**Supplied data**
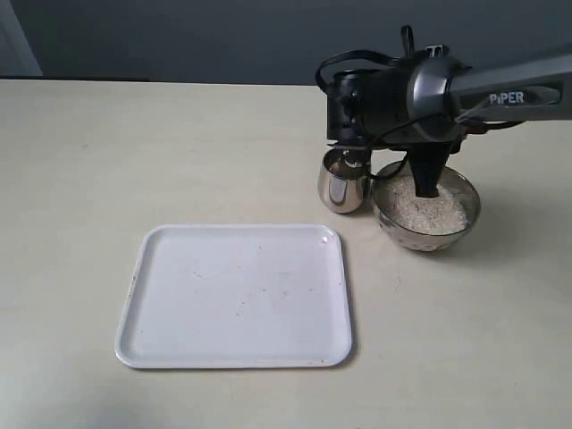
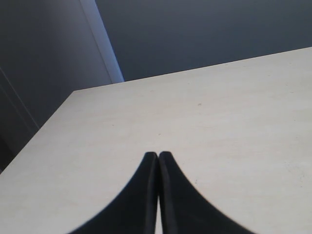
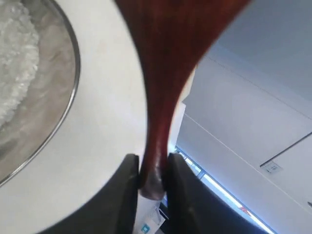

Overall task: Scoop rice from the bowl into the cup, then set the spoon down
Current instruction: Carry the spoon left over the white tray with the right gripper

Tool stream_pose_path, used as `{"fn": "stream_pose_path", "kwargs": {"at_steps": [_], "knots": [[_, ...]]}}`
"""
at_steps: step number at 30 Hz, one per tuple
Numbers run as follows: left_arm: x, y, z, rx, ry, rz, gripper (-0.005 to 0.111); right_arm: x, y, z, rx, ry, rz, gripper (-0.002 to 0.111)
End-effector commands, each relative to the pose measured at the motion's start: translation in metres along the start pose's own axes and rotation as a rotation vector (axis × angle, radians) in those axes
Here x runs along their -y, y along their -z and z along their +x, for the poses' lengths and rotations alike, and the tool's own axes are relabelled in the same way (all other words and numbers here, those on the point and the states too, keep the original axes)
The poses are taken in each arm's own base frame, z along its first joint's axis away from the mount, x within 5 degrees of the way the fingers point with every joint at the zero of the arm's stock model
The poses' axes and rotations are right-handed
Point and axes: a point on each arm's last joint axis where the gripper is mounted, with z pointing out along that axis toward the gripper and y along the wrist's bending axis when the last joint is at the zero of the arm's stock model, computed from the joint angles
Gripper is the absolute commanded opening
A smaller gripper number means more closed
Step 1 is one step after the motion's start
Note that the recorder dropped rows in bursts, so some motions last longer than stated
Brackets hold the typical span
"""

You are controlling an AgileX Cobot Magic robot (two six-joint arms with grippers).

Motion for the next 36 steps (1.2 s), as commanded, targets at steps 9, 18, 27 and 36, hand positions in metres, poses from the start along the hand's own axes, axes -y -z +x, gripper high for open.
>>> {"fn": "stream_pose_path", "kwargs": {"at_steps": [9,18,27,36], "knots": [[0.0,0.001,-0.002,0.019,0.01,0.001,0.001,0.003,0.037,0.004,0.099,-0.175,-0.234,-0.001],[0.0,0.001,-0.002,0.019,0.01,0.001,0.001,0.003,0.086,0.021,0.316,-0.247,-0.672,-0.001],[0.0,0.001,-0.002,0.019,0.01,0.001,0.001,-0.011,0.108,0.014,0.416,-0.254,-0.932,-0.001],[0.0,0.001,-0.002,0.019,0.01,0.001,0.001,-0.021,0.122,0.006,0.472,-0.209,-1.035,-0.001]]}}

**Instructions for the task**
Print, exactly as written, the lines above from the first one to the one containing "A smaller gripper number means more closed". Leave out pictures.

**Solution for this exercise**
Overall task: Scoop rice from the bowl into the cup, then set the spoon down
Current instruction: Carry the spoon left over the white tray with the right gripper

Tool stream_pose_path, used as `{"fn": "stream_pose_path", "kwargs": {"at_steps": [_], "knots": [[_, ...]]}}`
"""
at_steps: step number at 30 Hz, one per tuple
Numbers run as follows: left_arm: x, y, z, rx, ry, rz, gripper (-0.005 to 0.111); right_arm: x, y, z, rx, ry, rz, gripper (-0.002 to 0.111)
End-effector commands, each relative to the pose measured at the motion's start: translation in metres along the start pose's own axes and rotation as a rotation vector (axis × angle, radians) in those axes
Here x runs along their -y, y along their -z and z along their +x, for the poses' lengths and rotations alike, and the tool's own axes are relabelled in the same way (all other words and numbers here, those on the point and the states too, keep the original axes)
The poses are taken in each arm's own base frame, z along its first joint's axis away from the mount, x within 5 degrees of the way the fingers point with every joint at the zero of the arm's stock model
The poses' axes and rotations are right-handed
Point and axes: a point on each arm's last joint axis where the gripper is mounted, with z pointing out along that axis toward the gripper and y along the wrist's bending axis when the last joint is at the zero of the arm's stock model, computed from the joint angles
Gripper is the absolute commanded opening
A smaller gripper number means more closed

That concludes the exercise.